I assume you are talking about the DMA that shows up in Qsys. The DMA is capable of moving data from memory to memory and only buffers a single descriptor. What that means is that after the DMA moves the data then to get the DMA to move more data you have to send it a new descriptor. So there is a lot of stop and go that happens with non-SG DMAs.The mSGDMA which stands for modular scatter gather DMA is capable of buffering multiple descriptors and can handle ST-->MM, MM-->ST, and MM-->MM transfers. So the biggest difference is that a host doesn't have to wait for the mSGDMA to finish a transfer before telling it what to do next, it can buffer multiple descriptors and move onto the next transfer when the current transfer completes. In terms of hardware resources the mSGDMA is larger but it's also around 10 years newer so it supports many more features than the old DMA. Maybe if you explained what you want a DMA for I can recommend which one to use.
Can your hardware handle the data come in as a stream? If so you might not need to temporarily copy it to SDRAM and just have the DMA pull it out and stream it to your hardware using Avalon-ST. Then you can have another DMA pull the data using Avalon-ST and write it back to memory.

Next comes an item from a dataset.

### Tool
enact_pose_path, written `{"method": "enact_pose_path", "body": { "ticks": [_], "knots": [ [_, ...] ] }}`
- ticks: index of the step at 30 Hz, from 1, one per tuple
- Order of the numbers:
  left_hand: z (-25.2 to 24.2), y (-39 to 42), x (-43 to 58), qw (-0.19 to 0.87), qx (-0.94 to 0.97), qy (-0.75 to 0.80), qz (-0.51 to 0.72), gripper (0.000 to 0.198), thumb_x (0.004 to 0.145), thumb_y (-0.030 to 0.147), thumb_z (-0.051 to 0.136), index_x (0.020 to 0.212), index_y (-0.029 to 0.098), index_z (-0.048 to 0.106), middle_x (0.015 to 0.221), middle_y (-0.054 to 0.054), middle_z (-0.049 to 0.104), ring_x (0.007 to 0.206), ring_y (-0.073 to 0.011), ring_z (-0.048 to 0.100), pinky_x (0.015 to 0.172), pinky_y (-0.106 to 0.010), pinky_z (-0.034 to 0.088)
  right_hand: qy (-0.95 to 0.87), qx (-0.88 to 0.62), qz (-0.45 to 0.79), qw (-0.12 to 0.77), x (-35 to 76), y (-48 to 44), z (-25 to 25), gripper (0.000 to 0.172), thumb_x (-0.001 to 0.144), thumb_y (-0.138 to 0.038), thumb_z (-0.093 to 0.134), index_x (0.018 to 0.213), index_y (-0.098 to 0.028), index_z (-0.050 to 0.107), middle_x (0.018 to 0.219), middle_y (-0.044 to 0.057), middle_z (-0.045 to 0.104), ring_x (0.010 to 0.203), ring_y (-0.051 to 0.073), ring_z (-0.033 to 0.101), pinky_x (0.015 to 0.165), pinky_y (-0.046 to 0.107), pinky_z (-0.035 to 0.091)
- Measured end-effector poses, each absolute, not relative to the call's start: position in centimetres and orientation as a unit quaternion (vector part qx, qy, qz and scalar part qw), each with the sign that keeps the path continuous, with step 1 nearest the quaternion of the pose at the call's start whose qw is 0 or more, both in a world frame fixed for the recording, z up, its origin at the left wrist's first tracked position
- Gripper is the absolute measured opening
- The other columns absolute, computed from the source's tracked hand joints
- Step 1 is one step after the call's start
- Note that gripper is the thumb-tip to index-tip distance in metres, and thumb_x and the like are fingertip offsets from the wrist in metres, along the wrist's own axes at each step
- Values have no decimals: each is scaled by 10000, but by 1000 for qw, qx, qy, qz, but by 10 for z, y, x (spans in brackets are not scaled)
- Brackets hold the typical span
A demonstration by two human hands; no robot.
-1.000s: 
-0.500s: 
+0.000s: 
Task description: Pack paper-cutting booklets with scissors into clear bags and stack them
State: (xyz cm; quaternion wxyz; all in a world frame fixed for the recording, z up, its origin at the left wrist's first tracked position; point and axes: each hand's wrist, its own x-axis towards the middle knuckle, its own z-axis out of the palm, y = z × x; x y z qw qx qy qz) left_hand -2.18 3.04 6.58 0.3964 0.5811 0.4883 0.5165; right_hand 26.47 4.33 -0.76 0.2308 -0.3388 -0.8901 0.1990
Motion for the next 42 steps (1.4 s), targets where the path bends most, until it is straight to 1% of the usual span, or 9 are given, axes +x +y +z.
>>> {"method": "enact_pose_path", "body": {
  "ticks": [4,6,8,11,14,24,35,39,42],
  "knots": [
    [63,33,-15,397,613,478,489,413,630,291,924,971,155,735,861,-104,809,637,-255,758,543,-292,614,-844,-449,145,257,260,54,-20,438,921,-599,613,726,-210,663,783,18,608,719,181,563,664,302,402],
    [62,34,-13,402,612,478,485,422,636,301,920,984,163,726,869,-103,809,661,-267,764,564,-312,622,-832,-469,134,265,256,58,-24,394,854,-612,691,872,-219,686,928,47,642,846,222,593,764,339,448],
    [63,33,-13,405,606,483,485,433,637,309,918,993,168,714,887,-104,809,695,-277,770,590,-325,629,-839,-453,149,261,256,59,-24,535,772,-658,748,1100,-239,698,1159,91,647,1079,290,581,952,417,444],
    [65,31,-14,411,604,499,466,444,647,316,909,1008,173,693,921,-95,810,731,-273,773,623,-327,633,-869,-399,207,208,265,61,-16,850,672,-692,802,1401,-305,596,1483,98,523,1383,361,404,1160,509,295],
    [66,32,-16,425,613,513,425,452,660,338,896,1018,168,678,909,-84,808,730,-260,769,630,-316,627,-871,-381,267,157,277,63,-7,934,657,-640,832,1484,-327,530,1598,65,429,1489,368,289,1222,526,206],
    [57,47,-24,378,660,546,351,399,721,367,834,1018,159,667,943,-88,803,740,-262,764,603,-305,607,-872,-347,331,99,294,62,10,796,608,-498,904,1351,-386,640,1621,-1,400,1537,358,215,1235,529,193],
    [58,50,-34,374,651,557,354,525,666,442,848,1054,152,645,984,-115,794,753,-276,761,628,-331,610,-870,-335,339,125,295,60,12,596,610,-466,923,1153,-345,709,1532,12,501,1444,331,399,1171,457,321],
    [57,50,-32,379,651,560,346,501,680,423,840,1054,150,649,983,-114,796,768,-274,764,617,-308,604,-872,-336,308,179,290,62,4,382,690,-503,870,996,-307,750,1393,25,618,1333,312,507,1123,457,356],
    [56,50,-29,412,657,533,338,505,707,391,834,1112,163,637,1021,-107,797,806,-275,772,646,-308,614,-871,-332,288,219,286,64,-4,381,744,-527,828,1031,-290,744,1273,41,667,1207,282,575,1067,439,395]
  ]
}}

The old DMA is quite limited especially when it comes to bursting so if throughput is important you may want to go with the mSGDMA for that alone. If you leave out the descriptor fetching engine then they both have similar frontends where a host just writes to a few registers and kicks a go bit to get data movements started. The burst issue with the old DMA that I don't think ever got fixed was once you enabled bursting you were limited to transferring only a single burst of data. I bring this up because you posted this thread in the SoC section so I'm assuming you are DMA'ing data from the HPS memory space which as an AXI NoC which is turned for bursts and not single beat transactions.Where does the big image originate? In other words is it already in main memory or is it stored in a flash file system? Also are you really talking about HPS systems or is this perhaps a Nios II system?

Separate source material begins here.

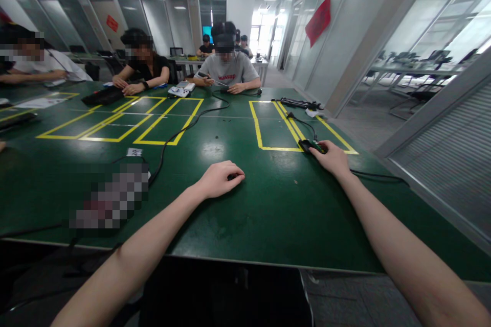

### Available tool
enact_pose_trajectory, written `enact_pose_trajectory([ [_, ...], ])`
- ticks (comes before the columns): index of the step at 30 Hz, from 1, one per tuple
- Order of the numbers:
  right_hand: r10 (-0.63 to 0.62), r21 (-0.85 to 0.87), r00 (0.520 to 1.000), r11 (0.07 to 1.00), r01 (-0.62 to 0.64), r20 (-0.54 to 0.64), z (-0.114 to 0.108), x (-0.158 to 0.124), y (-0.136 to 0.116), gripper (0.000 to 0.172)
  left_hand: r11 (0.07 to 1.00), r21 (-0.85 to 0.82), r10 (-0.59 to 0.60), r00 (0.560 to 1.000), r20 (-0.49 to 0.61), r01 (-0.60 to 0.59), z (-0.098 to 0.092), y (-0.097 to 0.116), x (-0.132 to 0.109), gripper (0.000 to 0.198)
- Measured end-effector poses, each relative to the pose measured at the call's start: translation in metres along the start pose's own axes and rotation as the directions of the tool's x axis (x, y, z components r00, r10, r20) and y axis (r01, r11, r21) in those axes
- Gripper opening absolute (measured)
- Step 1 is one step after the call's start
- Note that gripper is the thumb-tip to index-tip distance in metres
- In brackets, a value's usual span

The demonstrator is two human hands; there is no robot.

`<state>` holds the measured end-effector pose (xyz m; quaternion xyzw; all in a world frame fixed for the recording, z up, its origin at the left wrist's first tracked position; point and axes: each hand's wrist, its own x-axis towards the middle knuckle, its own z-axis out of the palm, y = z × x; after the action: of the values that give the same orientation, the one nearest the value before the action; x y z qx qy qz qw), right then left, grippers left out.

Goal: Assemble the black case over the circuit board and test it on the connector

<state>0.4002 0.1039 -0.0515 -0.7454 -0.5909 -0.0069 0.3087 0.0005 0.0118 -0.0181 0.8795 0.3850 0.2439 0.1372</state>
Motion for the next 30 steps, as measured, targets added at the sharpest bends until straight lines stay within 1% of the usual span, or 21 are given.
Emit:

I am really talking about HPS system. I have the Linaro Linux with my C application. Application is a server that receives images from client over Ethernet. Images are not stored in a flash file system, they are in main memory, ready to DMA'ing to FPGA. (After performing the image processing I will want to DMA data back to the HPS )I attach a file from Qsys. I will be grateful if you take a look at it and tell me if DMA will work. I am doing a HPS FPGA project the first time and I'm a little lost in this topic.
--- Quote Start --- I am really talking about HPS system. I have the Linaro Linux with my C application. Application is a server that receives images from client over Ethernet. Images are not stored in a flash file system, they are in main memory, ready to DMA'ing to FPGA. (After performing the image processing I will want to DMA data back to the HPS ) I attach a file from Qsys. I will be grateful if you take a look at it and tell me if DMA will work. I am doing a HPS FPGA project the first time and I'm a little lost in this topic. --- Quote End --- I don't see a problem with this at all-- the HPS receives an image, dumps it in to a dedicated memory space, and then you can trigger a DMA to push the data to hardware for processing, using backpressure if you want, even. Then a second DMA can pull the results back in to RAM. I'm using the mSGDMA now and having no issues with it, as long as you're not using park mode or Quartus earlier than 15.1.1. Do you need the entire image in the FPGA, or just single lines? There would be ways to optimize this, but you can get tons of throughput if the design is planned well. I haven't opened the file yet because the forums aren't letting me-- but I'll take a look later.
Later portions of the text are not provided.